What this task involves: Copy, word for word, each line of the data below from the first through the line containing "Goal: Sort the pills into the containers", and stop there.

Segment Start: Material supplied

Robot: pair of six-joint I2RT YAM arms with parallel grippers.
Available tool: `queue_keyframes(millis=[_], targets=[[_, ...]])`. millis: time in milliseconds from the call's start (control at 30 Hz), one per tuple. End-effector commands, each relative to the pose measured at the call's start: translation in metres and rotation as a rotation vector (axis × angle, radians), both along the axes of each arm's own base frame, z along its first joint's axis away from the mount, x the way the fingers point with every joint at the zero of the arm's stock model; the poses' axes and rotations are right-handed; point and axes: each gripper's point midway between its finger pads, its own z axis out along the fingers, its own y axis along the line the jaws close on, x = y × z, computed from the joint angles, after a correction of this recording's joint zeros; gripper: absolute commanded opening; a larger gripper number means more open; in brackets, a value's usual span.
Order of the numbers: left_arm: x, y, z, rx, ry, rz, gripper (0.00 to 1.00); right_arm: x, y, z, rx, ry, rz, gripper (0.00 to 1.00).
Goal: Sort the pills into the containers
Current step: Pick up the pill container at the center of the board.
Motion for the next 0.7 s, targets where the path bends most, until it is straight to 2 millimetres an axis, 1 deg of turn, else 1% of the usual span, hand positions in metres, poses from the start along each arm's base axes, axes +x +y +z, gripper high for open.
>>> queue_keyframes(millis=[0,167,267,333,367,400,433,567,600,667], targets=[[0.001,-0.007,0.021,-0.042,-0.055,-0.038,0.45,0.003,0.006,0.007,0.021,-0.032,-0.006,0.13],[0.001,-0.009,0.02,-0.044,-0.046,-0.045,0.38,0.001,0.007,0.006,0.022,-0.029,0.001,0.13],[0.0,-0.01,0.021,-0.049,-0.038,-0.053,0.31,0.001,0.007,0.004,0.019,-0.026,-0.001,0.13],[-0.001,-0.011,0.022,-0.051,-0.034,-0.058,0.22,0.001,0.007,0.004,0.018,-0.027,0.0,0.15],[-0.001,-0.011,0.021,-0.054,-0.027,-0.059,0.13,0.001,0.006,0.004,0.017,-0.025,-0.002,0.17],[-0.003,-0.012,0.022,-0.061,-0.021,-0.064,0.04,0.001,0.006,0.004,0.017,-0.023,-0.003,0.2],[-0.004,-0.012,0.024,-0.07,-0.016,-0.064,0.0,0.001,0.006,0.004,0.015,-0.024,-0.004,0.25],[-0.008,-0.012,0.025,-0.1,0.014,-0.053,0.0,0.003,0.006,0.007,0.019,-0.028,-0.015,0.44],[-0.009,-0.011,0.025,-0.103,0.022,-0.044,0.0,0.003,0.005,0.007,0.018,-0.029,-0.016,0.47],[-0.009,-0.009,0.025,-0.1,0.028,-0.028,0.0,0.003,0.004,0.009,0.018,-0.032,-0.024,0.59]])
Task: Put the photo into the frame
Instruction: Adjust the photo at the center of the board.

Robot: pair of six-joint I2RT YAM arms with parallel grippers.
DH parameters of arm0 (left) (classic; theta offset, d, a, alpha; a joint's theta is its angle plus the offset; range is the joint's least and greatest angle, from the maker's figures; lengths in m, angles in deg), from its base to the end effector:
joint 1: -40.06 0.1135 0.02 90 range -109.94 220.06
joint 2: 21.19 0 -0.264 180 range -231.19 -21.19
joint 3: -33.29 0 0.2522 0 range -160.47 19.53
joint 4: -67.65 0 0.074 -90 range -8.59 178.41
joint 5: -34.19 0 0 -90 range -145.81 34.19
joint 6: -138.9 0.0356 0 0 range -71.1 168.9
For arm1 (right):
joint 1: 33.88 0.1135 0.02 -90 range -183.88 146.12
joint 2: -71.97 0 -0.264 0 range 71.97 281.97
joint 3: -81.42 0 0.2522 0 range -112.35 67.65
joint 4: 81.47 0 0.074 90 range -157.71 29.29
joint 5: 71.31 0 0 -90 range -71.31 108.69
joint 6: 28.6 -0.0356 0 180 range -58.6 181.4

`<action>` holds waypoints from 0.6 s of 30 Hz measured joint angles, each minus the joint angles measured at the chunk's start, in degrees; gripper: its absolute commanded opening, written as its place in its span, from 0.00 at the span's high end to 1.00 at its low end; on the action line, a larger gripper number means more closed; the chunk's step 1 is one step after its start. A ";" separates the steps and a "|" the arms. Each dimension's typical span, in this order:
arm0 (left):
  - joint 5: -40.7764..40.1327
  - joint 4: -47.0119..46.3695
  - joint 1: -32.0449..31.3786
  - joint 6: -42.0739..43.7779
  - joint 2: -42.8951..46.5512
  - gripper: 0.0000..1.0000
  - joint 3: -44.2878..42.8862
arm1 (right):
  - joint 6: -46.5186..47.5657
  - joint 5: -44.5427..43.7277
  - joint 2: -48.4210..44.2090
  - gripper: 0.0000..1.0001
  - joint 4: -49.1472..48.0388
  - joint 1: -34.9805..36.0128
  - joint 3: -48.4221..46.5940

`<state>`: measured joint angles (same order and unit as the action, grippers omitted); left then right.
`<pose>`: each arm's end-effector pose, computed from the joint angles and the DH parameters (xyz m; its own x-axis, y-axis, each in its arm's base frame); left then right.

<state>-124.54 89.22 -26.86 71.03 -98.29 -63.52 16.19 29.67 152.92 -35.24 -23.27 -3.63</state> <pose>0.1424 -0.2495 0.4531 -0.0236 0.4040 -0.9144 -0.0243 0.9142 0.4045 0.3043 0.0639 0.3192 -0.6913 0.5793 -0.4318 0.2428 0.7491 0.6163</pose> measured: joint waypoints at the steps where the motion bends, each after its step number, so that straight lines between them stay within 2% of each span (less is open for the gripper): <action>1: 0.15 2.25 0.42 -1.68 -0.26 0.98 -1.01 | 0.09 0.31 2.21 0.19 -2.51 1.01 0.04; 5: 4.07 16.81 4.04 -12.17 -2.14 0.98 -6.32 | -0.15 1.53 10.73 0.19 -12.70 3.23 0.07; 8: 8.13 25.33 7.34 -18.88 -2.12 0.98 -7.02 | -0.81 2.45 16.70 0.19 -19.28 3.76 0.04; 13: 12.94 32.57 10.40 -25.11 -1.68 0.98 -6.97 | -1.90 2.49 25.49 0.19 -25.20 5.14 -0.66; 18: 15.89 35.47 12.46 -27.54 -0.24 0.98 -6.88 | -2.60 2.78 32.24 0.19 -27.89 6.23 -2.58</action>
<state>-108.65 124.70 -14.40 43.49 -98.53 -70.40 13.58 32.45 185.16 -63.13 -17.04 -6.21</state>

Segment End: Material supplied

Answer section:
Robot: pair of six-joint I2RT YAM arms with parallel grippers.
Available tool: `queue_keyframes(millis=[_], targets=[[_, ...]])`. millis: time in milliseconds from the call's start (control at 30 Hz), one per tuple. End-effector commands, each relative to the pose measured at the call's start: translation in metres and rotation as a rotation vector (axis × angle, radians), both along the axes of each arm's own base frame, z along its first joint's axis away from the mount, x the way the fingers point with every joint at the zero of the arm's stock model; the poses' axes and rotations are right-handed; point and axes: each gripper's point midway between its finger pads, its own z axis out along the fingers, its own y axis along the line the jaws close on, x = y × z, computed from the joint angles, after a correction of this recording's joint zeros; gripper: absolute commanded opening; a larger gripper number means more open; in brackets, a value's usual span.
Order of the numbers: left_arm: x, y, z, rx, ry, rz, gripper (0.00 to 1.00); right_arm: x, y, z, rx, ry, rz, gripper (0.00 to 1.00).
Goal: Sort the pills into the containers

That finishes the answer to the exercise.